The Indo-Lanka Accord was signed on 29 July 1987, and under the terms of the agreement, the Sri Lankan agreement agreed to a devolution of power to the provinces and withdrawal of the army from the Tamil areas and the militant groups were to surrender their arms. India deployed about 6000 troops as a part of the Indian Peace Keeping Force (IPKF) to enforce the terms of the deal. However, both the parties did not trust the Indian forces and failed to honour the deal. The Indian forces, which were ill-prepared and was deployed with the intention of being involved in a peace keeping role for a short duration, was engaged in a protracted war. The IPKF involved nearly 100,000 military personnel and lost 1,166 during its deployment, which ended in 1990.

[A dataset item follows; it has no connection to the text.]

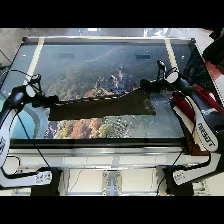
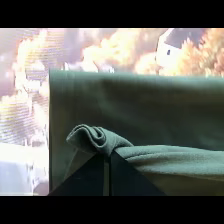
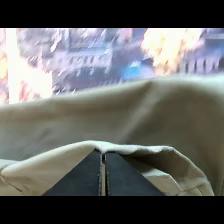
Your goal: Fold the shirts.
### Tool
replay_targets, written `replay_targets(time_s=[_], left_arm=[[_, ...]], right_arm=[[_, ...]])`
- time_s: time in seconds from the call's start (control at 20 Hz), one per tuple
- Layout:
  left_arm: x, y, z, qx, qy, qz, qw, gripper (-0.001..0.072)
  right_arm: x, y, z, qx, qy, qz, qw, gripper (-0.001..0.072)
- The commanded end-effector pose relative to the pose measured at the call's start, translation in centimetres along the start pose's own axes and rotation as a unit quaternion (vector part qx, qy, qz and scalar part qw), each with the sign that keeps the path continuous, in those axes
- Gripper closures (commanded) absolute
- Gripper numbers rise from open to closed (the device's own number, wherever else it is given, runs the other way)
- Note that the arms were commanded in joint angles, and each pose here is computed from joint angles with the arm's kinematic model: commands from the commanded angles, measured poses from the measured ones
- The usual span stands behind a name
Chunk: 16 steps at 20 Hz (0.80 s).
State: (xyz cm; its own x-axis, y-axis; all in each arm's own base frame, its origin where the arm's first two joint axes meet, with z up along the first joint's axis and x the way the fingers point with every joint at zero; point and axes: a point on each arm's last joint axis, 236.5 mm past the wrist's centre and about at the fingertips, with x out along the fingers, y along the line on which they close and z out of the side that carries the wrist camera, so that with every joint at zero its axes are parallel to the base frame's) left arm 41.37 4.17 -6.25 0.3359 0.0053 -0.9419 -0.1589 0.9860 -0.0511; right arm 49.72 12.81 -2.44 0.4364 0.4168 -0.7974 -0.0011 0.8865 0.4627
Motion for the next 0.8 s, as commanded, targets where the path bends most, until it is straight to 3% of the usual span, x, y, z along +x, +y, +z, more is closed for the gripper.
replay_targets(time_s=[0.0, 0.05, 0.1, 0.15, 0.2, 0.25, 0.4, 0.55, 0.75], left_arm=[[3.7, 0.0, 1.4, -0.001, 0.017, 0.024, 1.0, 0.0699], [4.2, 0.0, 1.1, -0.001, 0.024, 0.025, 0.999, 0.0686], [4.4, 0.0, 1.0, -0.001, 0.026, 0.025, 0.999, 0.0534], [4.2, 0.1, 1.1, -0.002, 0.024, 0.025, 0.999, 0.0201], [3.8, 0.3, 1.3, -0.004, 0.022, 0.025, 0.999, -0.0011], [3.1, 0.5, 1.5, -0.009, 0.022, 0.027, 0.999, 0.0006], [-0.8, 1.6, 2.8, -0.022, -0.007, 0.029, 0.999, 0.0006], [-6.5, 1.6, 5.1, -0.026, -0.077, 0.026, 0.996, 0.0006], [-11.5, 0.6, 6.4, -0.026, -0.136, 0.011, 0.99, 0.0006]], right_arm=[[3.5, -1.7, 0.2, 0.004, 0.014, -0.009, 1.0, 0.0699], [3.8, -1.9, 0.0, 0.003, 0.017, -0.011, 1.0, 0.0699], [3.9, -2.1, 0.1, 0.001, 0.015, -0.014, 1.0, 0.067], [3.8, -2.2, 0.6, -0.001, 0.005, -0.017, 1.0, 0.0519], [3.4, -2.2, 1.2, 0.0, -0.003, -0.016, 1.0, 0.0339], [2.8, -2.0, 1.9, -0.003, -0.004, -0.013, 1.0, 0.03], [-1.9, -1.1, 4.8, -0.031, -0.008, -0.012, 0.999, 0.03], [-9.2, -5.3, 7.1, -0.082, -0.018, -0.108, 0.991, 0.03], [-13.6, -13.2, 5.6, -0.038, 0.014, -0.188, 0.981, 0.0301]])
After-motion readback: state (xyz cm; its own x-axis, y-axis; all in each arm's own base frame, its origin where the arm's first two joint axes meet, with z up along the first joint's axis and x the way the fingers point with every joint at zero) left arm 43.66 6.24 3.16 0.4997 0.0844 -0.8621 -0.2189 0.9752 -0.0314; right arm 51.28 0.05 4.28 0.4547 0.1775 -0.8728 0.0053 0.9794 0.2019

The Rajiv Gandhi led-Indian National Congress government had lost power in the 1989 Indian general election, and V. P. Singh became the prime minister. However, following the fall of the Chandra Shekhar-led government in March 1991, new elections were called for in 1991. The Congress, led by Rajiv Gandhi, projected itself as a unifying force during the crisis. The LTTE feared that if Rajiv Gandhi was voted back to power, he would again send the Indian Army to Sri Lanka.

== Assassination ==
Rajiv Gandhi was campaigning on behalf of the Congress and its state affiliates ahead of the 1991 general elections. He traveled from Visakhapatnam to Sriperumbudur for a campaign on 21 May 1991. He arrived at Madras Airport at 7:00 pm IST, and was driven to the campaign venue in a white Ambassador car, while greeting crowds along the way. He reached the campaign venue in Sriperumbudur at 10:00 pm where he was to address a meeting supporting Congress candidate Maragatham Chandrasekar. While walking towards the dais surrounded by people who greeted him, a bomb exploded at 10:20 pm.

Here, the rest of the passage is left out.